WORK INSTRUCTIONS: For this exercise, reproduce the entries below exactly, but only from the line containing "of the bucket" through the line containing "Query: bucket", both included.
*** EXCERPTED DATA Section Begins ***
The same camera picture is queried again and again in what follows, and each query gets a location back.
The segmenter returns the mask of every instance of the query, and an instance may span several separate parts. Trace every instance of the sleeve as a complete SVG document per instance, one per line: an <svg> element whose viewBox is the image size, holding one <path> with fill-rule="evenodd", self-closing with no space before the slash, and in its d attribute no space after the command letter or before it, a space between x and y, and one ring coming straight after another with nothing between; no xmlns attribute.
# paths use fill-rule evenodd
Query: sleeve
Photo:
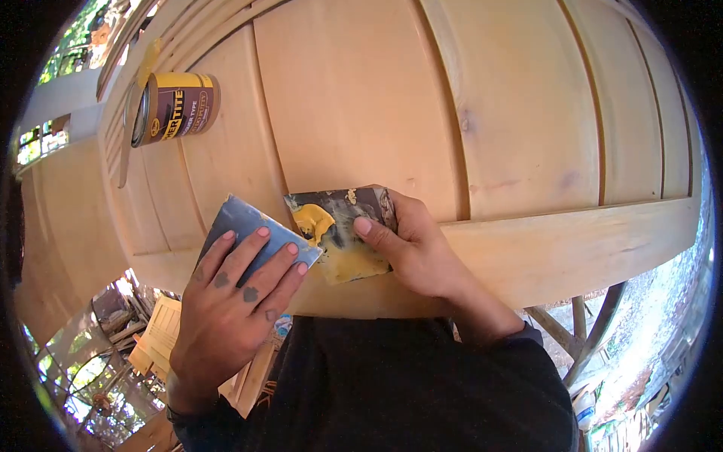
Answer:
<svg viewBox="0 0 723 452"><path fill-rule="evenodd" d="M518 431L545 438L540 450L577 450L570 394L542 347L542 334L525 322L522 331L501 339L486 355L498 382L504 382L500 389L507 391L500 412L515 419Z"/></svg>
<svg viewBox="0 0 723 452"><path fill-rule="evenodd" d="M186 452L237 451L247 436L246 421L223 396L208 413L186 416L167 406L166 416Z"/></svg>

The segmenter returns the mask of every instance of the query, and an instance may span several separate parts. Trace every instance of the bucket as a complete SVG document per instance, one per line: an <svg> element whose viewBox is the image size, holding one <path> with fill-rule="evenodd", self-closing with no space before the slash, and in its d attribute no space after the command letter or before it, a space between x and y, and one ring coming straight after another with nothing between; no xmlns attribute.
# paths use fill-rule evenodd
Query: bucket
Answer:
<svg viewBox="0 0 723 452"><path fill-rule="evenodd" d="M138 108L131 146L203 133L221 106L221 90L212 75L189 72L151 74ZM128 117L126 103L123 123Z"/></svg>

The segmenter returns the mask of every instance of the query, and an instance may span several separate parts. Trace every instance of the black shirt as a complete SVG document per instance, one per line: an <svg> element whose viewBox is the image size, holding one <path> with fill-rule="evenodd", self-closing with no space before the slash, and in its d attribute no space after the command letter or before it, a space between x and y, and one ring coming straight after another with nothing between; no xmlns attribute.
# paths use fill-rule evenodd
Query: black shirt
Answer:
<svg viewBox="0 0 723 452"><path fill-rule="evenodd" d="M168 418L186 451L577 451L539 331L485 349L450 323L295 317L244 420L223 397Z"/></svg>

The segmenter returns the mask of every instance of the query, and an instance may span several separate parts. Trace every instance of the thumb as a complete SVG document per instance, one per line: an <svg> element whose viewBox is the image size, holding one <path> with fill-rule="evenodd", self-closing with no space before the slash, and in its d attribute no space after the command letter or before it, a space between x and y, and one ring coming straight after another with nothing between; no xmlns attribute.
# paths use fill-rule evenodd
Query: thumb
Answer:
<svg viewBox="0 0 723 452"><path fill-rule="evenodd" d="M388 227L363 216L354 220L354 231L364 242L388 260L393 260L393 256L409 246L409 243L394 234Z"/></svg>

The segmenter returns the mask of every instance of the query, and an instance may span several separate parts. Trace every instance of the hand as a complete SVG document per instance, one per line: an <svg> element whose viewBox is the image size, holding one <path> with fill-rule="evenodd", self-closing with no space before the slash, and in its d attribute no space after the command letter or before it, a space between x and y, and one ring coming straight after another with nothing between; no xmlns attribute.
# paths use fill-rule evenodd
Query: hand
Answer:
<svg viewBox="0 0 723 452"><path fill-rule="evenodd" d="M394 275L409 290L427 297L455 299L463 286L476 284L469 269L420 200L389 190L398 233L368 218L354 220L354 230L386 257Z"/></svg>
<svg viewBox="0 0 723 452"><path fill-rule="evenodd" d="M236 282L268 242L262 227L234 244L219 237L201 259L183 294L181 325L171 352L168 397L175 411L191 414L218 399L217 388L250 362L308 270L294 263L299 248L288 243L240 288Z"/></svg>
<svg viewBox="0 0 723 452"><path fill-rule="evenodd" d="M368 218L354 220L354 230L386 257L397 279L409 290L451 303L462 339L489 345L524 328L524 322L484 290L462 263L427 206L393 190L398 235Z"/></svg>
*** EXCERPTED DATA Section Ends ***
*** EXCERPTED DATA Section Begins ***
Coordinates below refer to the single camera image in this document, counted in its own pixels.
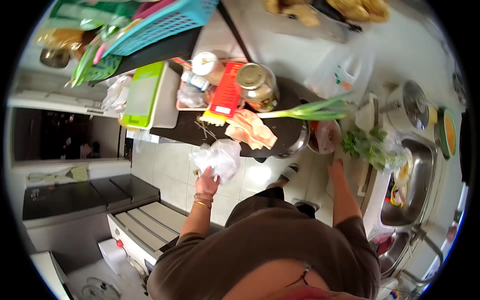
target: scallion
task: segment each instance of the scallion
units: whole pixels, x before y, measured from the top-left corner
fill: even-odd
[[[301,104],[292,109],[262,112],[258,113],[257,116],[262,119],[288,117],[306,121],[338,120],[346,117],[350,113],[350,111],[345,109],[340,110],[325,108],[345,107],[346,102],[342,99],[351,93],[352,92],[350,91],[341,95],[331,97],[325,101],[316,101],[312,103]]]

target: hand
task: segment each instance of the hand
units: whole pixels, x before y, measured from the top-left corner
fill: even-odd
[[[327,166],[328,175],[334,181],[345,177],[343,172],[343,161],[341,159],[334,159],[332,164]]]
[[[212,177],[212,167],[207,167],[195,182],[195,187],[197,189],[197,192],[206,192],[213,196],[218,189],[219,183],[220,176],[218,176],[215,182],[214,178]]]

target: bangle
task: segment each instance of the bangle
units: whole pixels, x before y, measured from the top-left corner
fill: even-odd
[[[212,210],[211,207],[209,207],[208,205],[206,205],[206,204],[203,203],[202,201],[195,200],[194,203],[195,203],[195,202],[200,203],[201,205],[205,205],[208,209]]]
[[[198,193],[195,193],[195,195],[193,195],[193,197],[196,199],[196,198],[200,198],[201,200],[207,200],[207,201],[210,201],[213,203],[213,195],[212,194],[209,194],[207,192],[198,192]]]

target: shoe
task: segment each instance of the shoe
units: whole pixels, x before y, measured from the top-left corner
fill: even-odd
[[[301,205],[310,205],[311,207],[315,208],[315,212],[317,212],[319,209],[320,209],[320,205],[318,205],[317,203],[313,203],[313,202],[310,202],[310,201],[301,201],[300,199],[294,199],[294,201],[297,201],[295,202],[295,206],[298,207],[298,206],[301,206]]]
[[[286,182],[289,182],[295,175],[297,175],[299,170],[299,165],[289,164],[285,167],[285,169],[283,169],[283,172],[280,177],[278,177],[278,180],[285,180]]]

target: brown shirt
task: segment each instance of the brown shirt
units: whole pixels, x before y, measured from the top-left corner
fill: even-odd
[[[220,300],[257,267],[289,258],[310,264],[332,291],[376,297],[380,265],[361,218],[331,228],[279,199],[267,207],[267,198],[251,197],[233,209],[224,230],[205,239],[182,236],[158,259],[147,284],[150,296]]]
*** EXCERPTED DATA Section Ends ***
*** EXCERPTED DATA Section Begins ***
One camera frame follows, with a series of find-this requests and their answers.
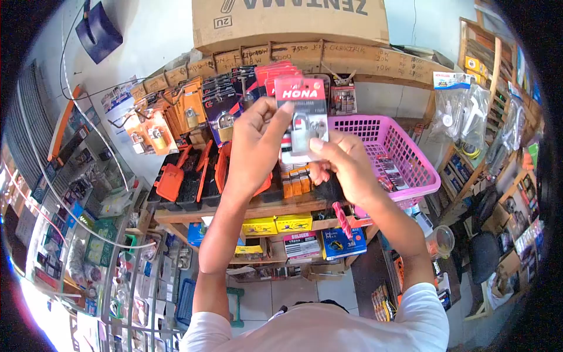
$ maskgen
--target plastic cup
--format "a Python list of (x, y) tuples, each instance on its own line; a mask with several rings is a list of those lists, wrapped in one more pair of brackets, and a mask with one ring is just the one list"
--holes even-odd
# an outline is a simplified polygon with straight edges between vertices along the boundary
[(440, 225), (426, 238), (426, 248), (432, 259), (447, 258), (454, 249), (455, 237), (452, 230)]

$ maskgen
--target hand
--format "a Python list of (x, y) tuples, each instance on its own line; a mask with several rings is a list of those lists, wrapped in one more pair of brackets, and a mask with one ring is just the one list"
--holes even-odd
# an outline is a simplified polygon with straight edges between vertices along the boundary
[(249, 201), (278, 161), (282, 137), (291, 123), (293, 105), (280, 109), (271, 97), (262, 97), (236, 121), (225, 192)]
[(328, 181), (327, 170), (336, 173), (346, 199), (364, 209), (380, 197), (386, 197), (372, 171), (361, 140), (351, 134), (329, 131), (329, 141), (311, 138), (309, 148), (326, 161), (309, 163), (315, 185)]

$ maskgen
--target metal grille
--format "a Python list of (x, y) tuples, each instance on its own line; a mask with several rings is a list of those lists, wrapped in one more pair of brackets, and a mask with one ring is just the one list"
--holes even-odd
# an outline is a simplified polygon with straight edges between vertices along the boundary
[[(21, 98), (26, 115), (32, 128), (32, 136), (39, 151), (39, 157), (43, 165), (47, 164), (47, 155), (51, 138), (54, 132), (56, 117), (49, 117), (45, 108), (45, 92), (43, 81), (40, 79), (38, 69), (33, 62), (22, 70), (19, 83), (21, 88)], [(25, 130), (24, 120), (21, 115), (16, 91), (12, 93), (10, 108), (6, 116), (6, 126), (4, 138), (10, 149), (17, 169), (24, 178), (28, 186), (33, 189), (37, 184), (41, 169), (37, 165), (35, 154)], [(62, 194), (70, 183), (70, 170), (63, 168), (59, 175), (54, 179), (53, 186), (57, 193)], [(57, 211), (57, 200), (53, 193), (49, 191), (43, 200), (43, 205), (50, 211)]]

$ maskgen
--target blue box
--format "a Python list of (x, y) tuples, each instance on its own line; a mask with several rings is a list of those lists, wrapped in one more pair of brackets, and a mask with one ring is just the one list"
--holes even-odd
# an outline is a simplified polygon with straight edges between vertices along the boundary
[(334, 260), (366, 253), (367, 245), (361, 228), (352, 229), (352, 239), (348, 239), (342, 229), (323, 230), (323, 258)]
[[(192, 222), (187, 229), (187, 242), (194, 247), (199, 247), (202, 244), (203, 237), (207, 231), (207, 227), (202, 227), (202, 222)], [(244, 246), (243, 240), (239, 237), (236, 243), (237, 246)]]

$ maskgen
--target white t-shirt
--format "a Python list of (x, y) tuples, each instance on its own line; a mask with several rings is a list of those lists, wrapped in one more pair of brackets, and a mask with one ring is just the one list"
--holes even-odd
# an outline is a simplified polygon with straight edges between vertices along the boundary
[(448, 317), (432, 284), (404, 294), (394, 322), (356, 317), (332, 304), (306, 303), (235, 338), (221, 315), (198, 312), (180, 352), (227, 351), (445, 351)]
*** EXCERPTED DATA Section Ends ***
TASK RESPONSE:
The segmenter returns the mask of every instance of the query, and an instance may span several separate parts. Trace every instance of the bucket as a complete SVG document per instance, one per line: an <svg> element whose viewBox is the image size, holding one <path> with fill-rule="evenodd", self-closing with no space before the slash, and in its d attribute no space after the command letter or before it, a space between x and y, and one ring coming straight after another with nothing between; no xmlns attribute.
# paths use fill-rule evenodd
Query: bucket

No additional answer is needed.